The standard criteria for non-operative management of rupture spleen are hemodynamic stability/readily stabilizable; lack of rebound and guarding; blood transfusions ³4 units; no lack of consciousness; age <55 years; injury documented on imaging; and complete recovery of bowel movements. The only absolute indi-cation for emergency laparotomy is hemodynamic instability [3]. The benefits of non-operative management are: low morbidity and mortality; preserved spleen; avoidance of laparotomy; minimal blood transfusions; and decreased hospital stay [3]. As our patient was young and hemodynamically stable, we opted for a non-operative management (strict bed rest for 7-14 days, administration of blood and blood products, serial monitoring of hemoglobin and vital parameters). Several reports of successful non-operative management of spontaneous and traumatic splenic bleeds in hemodynamically stable patients have been described [4,5]. The intensive coagulation factor replacement and correction of any other clotting abnormalities are the cornerstones of a successful outcome. Splenic salvage should be the aim in the management of these patients.
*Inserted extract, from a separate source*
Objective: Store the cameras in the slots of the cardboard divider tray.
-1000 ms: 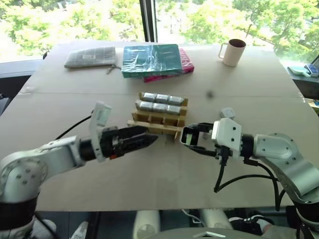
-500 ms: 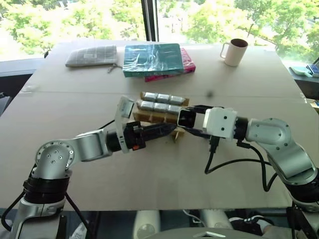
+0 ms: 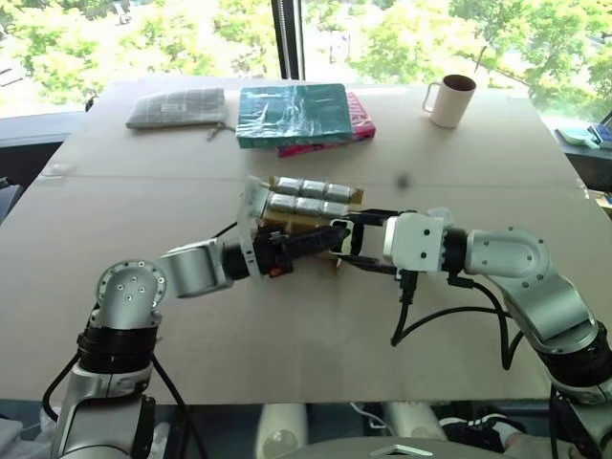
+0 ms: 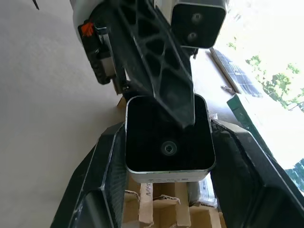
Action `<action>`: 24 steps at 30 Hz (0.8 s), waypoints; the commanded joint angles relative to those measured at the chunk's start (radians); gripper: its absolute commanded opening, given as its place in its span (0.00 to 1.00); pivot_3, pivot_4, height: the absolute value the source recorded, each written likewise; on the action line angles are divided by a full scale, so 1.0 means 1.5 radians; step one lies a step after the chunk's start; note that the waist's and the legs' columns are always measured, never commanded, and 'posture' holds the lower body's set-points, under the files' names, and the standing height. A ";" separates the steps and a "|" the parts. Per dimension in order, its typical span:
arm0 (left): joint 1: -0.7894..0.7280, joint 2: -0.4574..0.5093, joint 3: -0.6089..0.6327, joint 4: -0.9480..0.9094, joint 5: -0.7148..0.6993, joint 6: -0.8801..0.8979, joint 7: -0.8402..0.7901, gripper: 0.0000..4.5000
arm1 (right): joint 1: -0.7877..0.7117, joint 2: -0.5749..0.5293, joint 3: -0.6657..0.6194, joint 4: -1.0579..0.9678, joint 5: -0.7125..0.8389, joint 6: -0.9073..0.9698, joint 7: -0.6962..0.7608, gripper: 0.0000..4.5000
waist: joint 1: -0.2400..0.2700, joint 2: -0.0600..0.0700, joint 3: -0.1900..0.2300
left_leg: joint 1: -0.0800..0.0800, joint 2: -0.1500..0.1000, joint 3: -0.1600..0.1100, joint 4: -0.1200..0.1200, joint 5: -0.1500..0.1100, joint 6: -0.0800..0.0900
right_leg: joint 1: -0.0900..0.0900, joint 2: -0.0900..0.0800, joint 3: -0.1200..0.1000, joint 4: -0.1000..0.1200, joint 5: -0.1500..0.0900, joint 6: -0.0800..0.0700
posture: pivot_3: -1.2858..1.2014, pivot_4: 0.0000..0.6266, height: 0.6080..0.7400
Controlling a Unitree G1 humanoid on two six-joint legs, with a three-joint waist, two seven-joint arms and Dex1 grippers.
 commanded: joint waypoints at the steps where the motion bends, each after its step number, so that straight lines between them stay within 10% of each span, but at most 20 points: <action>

Acknowledgements: Dr Manish Parakh and Dr Pawan Dara for providing inputs into manuscript writing.

Funding: None; Competing interest: None stated.

References

1. Gedik E, Girgin S, Aldemir M, Keles C, Tuncer MC, Aktas A. Non-traumatic splenic rupture: Report of seven cases and review of the literature. World J Gastroenterol. 2008;14:6711-6.
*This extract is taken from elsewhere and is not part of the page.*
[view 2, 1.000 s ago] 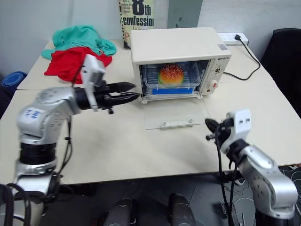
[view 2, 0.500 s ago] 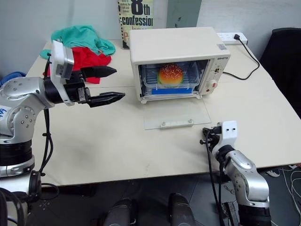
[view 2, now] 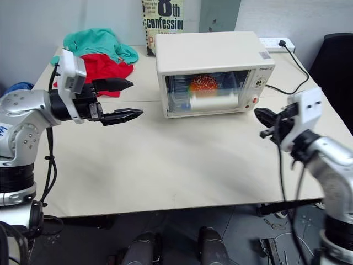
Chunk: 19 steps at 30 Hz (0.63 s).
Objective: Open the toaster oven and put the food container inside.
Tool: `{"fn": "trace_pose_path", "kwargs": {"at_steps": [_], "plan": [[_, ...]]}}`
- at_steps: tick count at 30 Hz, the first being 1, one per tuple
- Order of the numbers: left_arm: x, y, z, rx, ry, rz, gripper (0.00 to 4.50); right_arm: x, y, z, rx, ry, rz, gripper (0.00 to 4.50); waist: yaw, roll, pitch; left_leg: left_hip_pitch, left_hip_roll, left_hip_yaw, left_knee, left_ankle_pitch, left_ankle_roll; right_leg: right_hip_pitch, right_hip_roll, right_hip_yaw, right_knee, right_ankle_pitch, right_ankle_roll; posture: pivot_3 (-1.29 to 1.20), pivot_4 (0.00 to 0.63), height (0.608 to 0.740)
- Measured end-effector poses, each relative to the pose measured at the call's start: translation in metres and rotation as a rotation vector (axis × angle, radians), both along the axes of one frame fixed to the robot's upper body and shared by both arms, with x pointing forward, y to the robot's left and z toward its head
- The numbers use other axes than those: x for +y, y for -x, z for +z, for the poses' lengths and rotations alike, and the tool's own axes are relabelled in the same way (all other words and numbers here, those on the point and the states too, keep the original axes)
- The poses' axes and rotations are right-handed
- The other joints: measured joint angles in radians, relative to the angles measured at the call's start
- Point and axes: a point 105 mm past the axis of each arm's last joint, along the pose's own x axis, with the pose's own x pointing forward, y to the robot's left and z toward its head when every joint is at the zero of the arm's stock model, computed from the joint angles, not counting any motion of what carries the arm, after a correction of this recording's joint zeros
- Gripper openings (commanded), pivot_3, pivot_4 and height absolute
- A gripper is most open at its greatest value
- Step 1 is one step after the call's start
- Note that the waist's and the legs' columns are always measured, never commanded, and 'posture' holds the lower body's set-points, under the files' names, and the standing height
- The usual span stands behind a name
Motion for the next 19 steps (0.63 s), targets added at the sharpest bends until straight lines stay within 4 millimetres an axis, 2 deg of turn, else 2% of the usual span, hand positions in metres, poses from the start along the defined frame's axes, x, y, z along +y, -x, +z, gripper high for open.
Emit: {"fn": "trace_pose_path", "kwargs": {"at_steps": [3,6,11,12,15,18,19], "plan": [[0.012,-0.002,0.001,0.024,-0.018,0.017,4.47,-0.02,0.018,0.001,0.078,0.033,0.009,0.0,0.006,0.0,0.0,0.001,0.0,0.001,0.001,0.0,0.001,0.0,0.0,0.0,0.0,0.0,0.0,0.0,0.15,0.74],[0.022,-0.002,0.007,0.028,-0.03,0.023,4.5,-0.04,0.033,0.017,0.09,-0.002,-0.002,0.61,0.006,0.0,0.0,0.001,0.0,0.001,0.003,0.0,0.001,0.001,0.0,0.001,0.001,0.0,0.001,0.0,0.15,0.74],[0.035,0.001,0.014,0.034,-0.048,0.019,4.5,-0.043,0.055,0.035,0.09,-0.091,0.087,2.22,0.006,0.0,0.0,0.001,0.0,0.001,0.003,0.0,0.001,0.001,0.0,0.002,0.001,0.0,0.001,0.0,0.15,0.74],[0.034,0.002,0.013,0.037,-0.05,0.009,4.5,-0.044,0.055,0.038,0.087,-0.09,0.085,2.64,0.006,0.0,0.0,0.001,0.0,0.001,0.003,0.0,0.001,0.001,0.0,0.002,0.001,0.0,0.001,0.0,0.15,0.74],[0.033,0.005,0.013,0.049,-0.053,-0.019,4.5,-0.048,0.054,0.044,0.074,-0.101,0.078,3.53,0.006,0.0,0.0,0.001,0.0,0.001,0.003,0.0,0.001,0.001,0.0,0.002,0.001,0.0,0.001,0.0,0.15,0.74],[0.032,0.007,0.012,0.059,-0.049,-0.036,4.5,-0.051,0.054,0.041,0.085,-0.069,0.067,4.46,0.006,0.0,0.0,0.001,0.0,0.001,0.003,0.0,0.001,0.001,0.0,0.002,0.001,0.0,0.001,0.0,0.15,0.74],[0.032,0.007,0.012,0.055,-0.051,-0.032,4.5,-0.053,0.053,0.041,0.08,-0.05,0.057,4.46,0.007,0.0,0.0,0.001,0.0,0.001,0.003,0.0,0.001,0.001,0.0,0.002,0.001,0.0,0.001,0.0,0.15,0.74]]}}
2. Tengsupakul S, Sedrak A, Freed J, Martinez-Carde L, Fireman F, Pierre L, et al. Splenic rupture in a newborn with severe hemophilia – case report and review. J Pediatr Hematol Oncol. 2010;32:323-6.

3. Beuran M, Gheju I, Venter M, Marian R, Smarandache R. Non-operative management of splenic trauma. J Med Life. 2012;5:47-58.

4. Sharma OP, Oswanski MF, Issa NM, Stein DT. Role of non-operative management of spleen injury in patients with hemophilia: Report of two patients with review of literature. J Emerg Med. 2011;41:e59-64.

5. Terry NE, Boswell WC. Nonoperative management of delayed splenic rupture in a patient with hemophilia B. J Pediatr Surg. 2006;41:1607-9.